Red FlagLikely CauseFix
Activation scale explodes (>1000) in early layersWeights too largeScale init by 1/sqrt(fan_in)
Gradients vanish (magnitude <1e-5) at deep layersPoor residual flow or bad layer norm initEnsure residuals are present, check gamma/beta
Loss stays flat for 1000 steps, then crashesInitialization fine but learning rate too high or unstable architectureReduce LR, check residual scales
Model underfits but single-layer baseline overfitsDeeper model's init may favor solution space that's too narrowIncrease init scale slightly or use better parameterization

Initialization in practice: PyTorch's `nn.Linear` defaults to uniform initialization; TensorFlow's Dense layer uses Glorot uniform. For most modern networks (ResNets, Transformers, Vision Transformers), these defaults work well. But custom layers—attention heads, gating mechanisms, adaptive pools—often need tuning. When in doubt, start with Xavier/Glorot; if training is unstable, try He initialization. For layers with skip connections, slightly larger initialization (scaled up by sqrt(2)) can help because gradients skip the layer.

The initialization lottery is real: two randomly initialized networks with the same architecture, data, and hyperparameters may converge to different solutions with different generalization. Good initialization reduces variance but doesn't eliminate it. For research, reporting multiple runs from different random seeds is standard; for production, ensemble diverse initializations to improve robustness. Some practitioners use "warm start" initialization: copy weights from a similar pre-trained model rather than random init, which almost always converges faster.

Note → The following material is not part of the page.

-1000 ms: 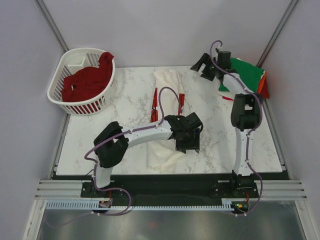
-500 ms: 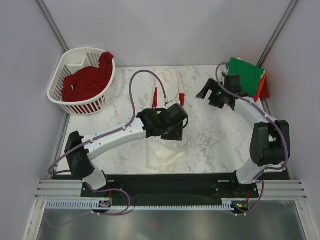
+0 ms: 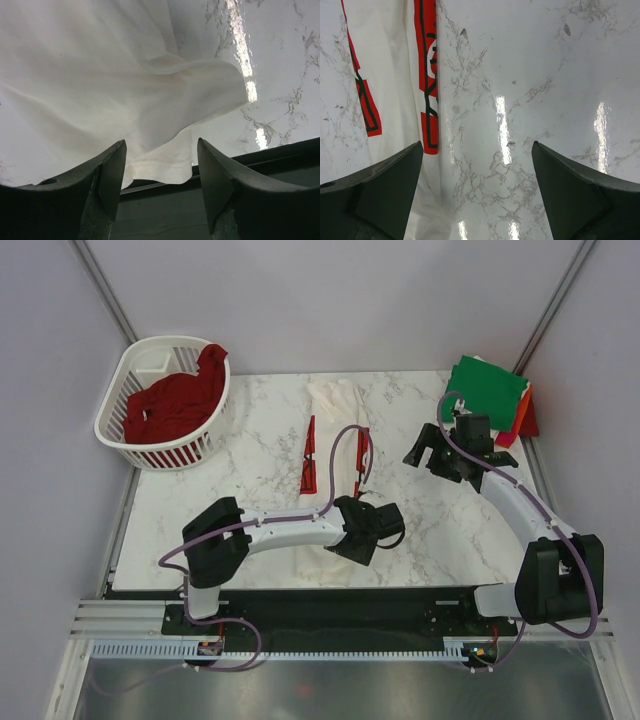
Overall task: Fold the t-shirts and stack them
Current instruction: Fold the tshirt
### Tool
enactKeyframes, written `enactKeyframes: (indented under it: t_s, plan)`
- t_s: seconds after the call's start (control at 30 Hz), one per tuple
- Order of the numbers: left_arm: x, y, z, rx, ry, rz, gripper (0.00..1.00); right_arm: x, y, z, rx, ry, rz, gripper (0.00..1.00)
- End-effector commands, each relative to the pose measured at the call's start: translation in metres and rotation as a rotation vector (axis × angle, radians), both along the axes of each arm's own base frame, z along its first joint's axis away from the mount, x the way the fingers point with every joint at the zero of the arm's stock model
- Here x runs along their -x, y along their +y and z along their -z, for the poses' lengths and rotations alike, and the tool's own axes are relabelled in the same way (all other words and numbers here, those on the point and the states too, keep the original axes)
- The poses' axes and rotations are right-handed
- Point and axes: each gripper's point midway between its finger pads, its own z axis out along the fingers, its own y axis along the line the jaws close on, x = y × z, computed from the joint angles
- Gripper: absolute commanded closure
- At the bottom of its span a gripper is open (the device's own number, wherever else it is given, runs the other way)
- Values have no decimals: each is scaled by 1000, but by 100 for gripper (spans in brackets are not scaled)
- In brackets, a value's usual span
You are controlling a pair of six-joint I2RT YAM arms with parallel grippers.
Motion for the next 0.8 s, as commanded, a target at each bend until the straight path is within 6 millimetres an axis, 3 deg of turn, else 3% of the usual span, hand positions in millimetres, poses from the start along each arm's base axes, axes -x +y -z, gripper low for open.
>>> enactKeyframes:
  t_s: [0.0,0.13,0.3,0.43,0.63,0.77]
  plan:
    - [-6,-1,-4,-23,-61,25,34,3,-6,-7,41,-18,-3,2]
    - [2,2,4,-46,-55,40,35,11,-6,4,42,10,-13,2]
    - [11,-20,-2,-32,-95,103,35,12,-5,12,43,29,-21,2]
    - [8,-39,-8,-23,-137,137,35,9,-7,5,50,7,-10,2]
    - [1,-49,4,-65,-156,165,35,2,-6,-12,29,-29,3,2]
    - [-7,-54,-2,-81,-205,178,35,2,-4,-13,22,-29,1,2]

Initialization and generalization: Recent research suggests initialization affects not just convergence speed but also generalization. Models initialized with larger weights sometimes converge faster but generalize worse (higher test error). Initialization also interacts with regularization: with strong regularization (high L2 penalty), careful initialization matters less. This suggests the best initialization strategy depends on your specific problem: easy tasks need less tuning, hard tasks need more.

Modern initialization in practice: Most practitioners use framework defaults and adjust only if training is visibly unstable. A simple sanity check: plot the activation distribution (mean and std) per layer after one forward pass. Ideal: activations have mean ~0 and std ~1 pre-activation, std ~sqrt(2) post-activation (accounting for ReLU dead neurons). If you see explosions (std > 5) or attenuation (std < 0.1), re-initialize.

For very deep networks (50+ layers), initialization is critical. Techniques like careful residual scaling, layer-wise adaptive initialization, and skip-connection initialization become necessary. Vision Transformers and large language models use careful initialization because their depth and width require it. Smaller networks (< 10 layers) are forgiving and work with any reasonable initialization.

Initialization for transfer learning: When fine-tuning pre-trained models, you start with learned (non-random) weights. New layers (added on top of pre-trained backbone) need initialization. Best practice: use small random initialization for new layers so they don't interfere with pre-trained weights. If fine-tuning is slow, try slightly larger initialization or lower learning rates for new layers relative to pre-trained weights.

Adapter modules (like LoRA) are initialized to near-zero to ensure backward compatibility: at the start of fine-tuning, adapter weights contribute almost nothing, and the model behaves like the original. As training progresses, adapter weights grow. This initialization strategy (called "zero initialization" or "identity initialization") is crucial for stable fine-tuning.

Initialization for pruning: if you plan to prune weights after training, some research suggests initializing differently (larger variance to create more variation) helps pruning find better masks. However, this is active research and not yet standard practice. For now, stick with framework defaults unless you're specifically optimizing for pruning efficiency.